Own Your Sh*t.

by Kelly Howard for Elephant Journal

Own your shit.

I don’t mean own anything physical. I mean, let’s all own that nasty, yucky, sticky, emotional and physiological stuff that’s been bogging us down, stifling our true brilliance, tarnishing our beautiful souls.

Let’s Own. It.

So…perhaps some of us are living with a troubled past. Or present. Let’s own it.

Food issues?

Completely codependent?

Addictions?

Trust issues?

Commitment phobic?

Let’s own it all.

I could write a novel length list of possible “issues,” hang-ups, phobias, attachments and questionable personality attributes. The cold hard truth is this: we all have shit in our lives that needs to be dealt with. Nobody’s life is perfect. Nobody, and I mean nobody, has gotten a free or easy ride on this attraction we call life.

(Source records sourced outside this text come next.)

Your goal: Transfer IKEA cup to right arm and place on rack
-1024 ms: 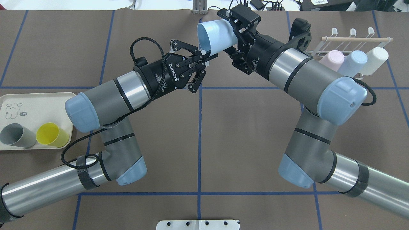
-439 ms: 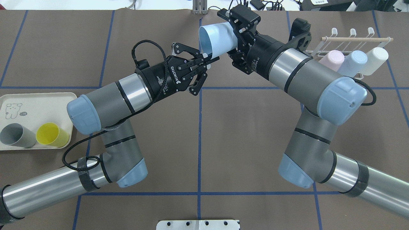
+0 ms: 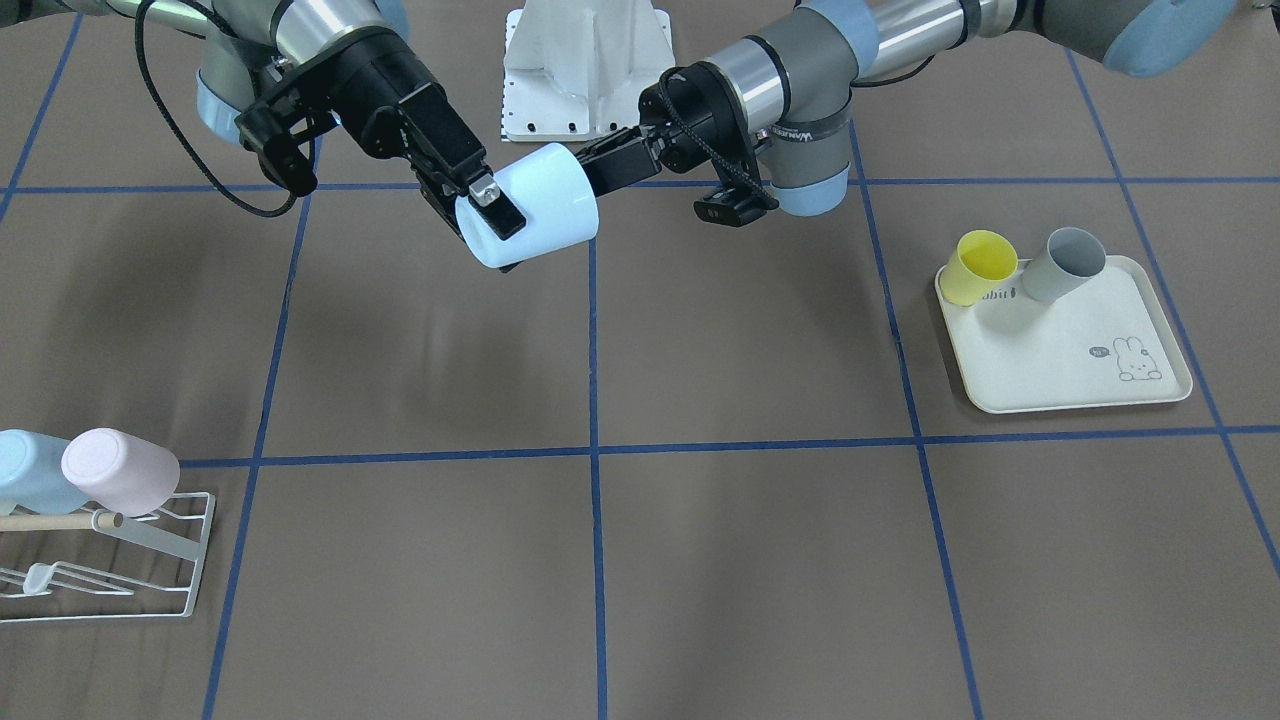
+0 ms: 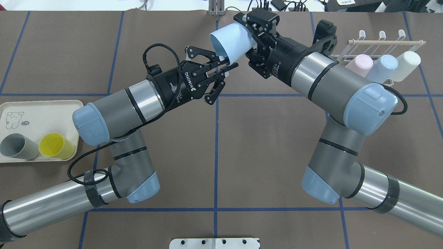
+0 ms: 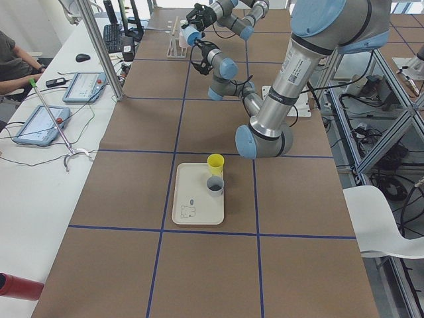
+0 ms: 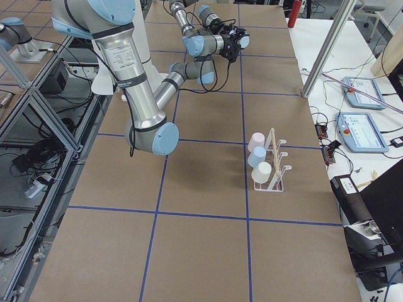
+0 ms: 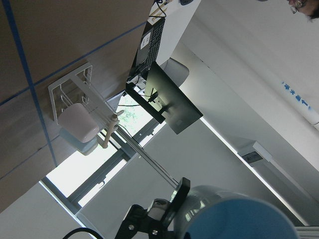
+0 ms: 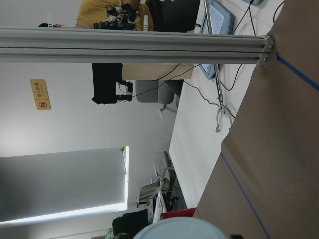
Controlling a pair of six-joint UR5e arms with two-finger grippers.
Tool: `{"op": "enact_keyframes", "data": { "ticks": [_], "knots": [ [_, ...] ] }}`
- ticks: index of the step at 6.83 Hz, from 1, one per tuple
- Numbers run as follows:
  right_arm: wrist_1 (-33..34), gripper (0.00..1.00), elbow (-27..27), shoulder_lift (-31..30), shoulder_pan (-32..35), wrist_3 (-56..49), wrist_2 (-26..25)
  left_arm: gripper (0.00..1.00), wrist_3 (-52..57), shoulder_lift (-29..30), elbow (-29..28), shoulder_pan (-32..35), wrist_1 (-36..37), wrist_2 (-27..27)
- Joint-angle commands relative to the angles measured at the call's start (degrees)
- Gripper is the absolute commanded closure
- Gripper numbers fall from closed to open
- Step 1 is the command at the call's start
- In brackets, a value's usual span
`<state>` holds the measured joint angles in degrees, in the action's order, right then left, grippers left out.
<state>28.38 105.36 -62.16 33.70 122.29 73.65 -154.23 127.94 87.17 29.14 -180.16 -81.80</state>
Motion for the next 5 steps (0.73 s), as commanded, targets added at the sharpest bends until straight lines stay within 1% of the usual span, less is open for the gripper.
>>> {"op": "enact_keyframes", "data": {
  "ticks": [1,2,4,5],
  "knots": [
    [0.01,1.00,0.02,-0.06,0.57,0.32,0.00,0.00,0.15,-0.14,0.11,0.12,-0.11,-0.02],
    [0.01,1.00,0.02,-0.06,1.27,0.23,0.00,0.00,0.15,-0.23,0.20,0.12,-0.19,-0.11],
    [0.62,1.00,-0.07,-1.29,5.13,-0.21,0.00,0.00,0.24,-0.49,0.37,0.38,-0.19,-0.29],
    [0.89,1.00,-0.07,-2.60,7.58,-1.34,0.18,0.00,3.64,-0.49,0.81,0.65,-0.19,-0.46]
  ]
}}
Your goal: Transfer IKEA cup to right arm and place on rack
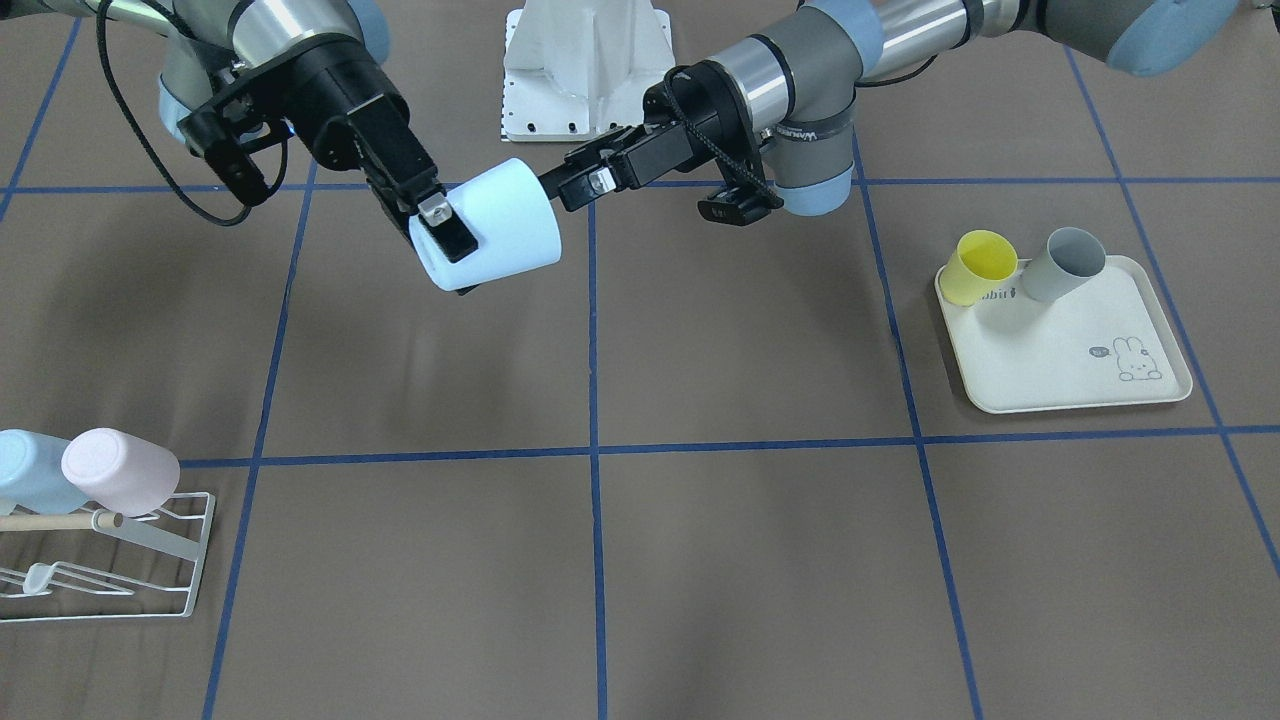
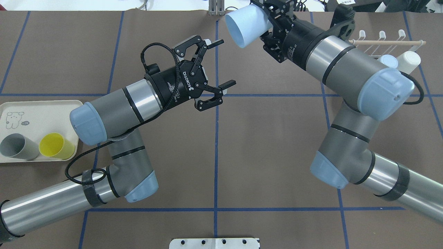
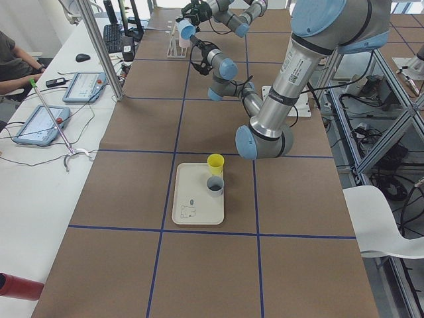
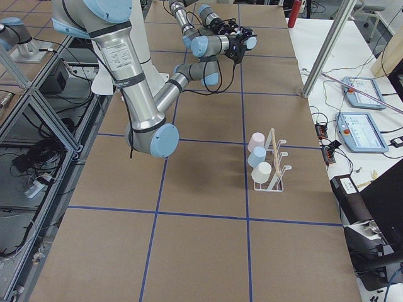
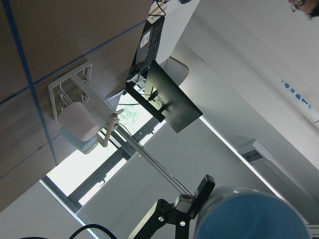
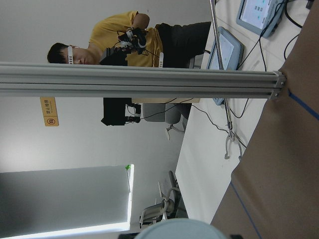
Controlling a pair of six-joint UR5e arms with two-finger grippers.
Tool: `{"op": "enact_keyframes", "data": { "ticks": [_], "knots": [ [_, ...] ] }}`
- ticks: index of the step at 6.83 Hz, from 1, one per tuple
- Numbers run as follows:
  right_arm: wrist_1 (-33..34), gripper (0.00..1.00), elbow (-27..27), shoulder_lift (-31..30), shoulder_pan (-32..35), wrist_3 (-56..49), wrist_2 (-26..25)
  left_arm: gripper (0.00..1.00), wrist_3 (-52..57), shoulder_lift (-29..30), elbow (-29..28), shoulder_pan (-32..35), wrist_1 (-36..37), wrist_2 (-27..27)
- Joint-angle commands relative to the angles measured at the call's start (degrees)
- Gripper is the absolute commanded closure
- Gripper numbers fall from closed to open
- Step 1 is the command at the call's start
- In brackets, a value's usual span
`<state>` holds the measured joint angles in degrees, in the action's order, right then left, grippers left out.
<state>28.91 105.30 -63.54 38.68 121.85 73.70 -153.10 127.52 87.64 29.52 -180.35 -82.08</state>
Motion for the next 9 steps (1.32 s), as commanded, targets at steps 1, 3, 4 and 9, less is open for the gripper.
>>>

The first step is getting over any judgment or preconceived notion that our struggle is somehow more important, more difficult or more traumatizing than anyone else’s, because we never know what that person we perceive as happy, grounded and full of grace has had to struggle through. We only see what people want us to see, through a lens of our own twisted perception that creates our personal reality.

We are special and unique because we are beautiful individuals…not because of what we’ve been through. That “stuff” doesn’t define us. We all have our own shit. Let’s get over the idea that ours makes us entitled to anything—a bad attitude, sympathy, permission to treat ourselves or others poorly…no. Just…no.

Okay. We’ve gotten over the twisted entitlements and yes, we’ve got some less than shiny-happy pieces of our lives. Now, let’s take full and total responsibility for it. Own it.

I don’t mean that anything that happened to us is our fault. That’s silly. Sometimes we are made victims and that is a terrible thing. Sometimes we find ourselves in traumatic or just really crappy feeling situations and that sucks. I don’t mean that we have to take responsibility for the actions of others or for pure bad universal luck, but we do have to take responsibility for how we’ve dealt with or reacted to it.

If it will make you feel better, I’ll go first:

I am a co-dependent woman who loves too much. I have a weird relationship with food and use it as a coping mechanism when I’m uncomfortable in any way. I have made some poor choices in romantic partners (and a couple friends) that put me into some scary and traumatic situations. I sometimes seek out affection to validate my worthiness and often find myself fighting battles that are not my own in hopes that it will earn me love.

I own all the previously mentioned craziness. What does this mean for me? It means that I fully recognize that I’m a broken person but in that recognition is a big ol’ helping of some serious self-love and acceptance. I may be broken but I own the hell outta all those little pieces of me and as a result I’m embracing my areas of opportunity and have found the motivation I need to work through them.

Doing the work isn’t easy.

It’s easy to pretend that everything is bright and shiny and perfect, that we don’t need anything from anyone because life is grand just as it is…but as for me, I cannot live another day without embracing my “stuff,” without owning my shit, because doing so would be inauthentic and I just can’t breathe another breath living a lie.

Want some more cold hard facts? Until we own every little piece of ourselves, until we fully see ourselves and own who we are, what made us that way and want to fight to rise above and be our best selves, we will never be happy. We will never have a healthy relationship—with ourselves or with anyone else. Period. Harsh truths.

What can we do? We can hire a therapist. Do some introspection. Exercise our bodies, minds and spirits to exercise out our personal demons. Sometimes it takes some work just to uncover enough bravery and self-love to fully recognize or see your own “stuff,” and that’s okay.

Let’s own our shit, and then do the work to shovel it out of our personal experiences.

It will always be part of our story, but it doesn’t have to be the main plot.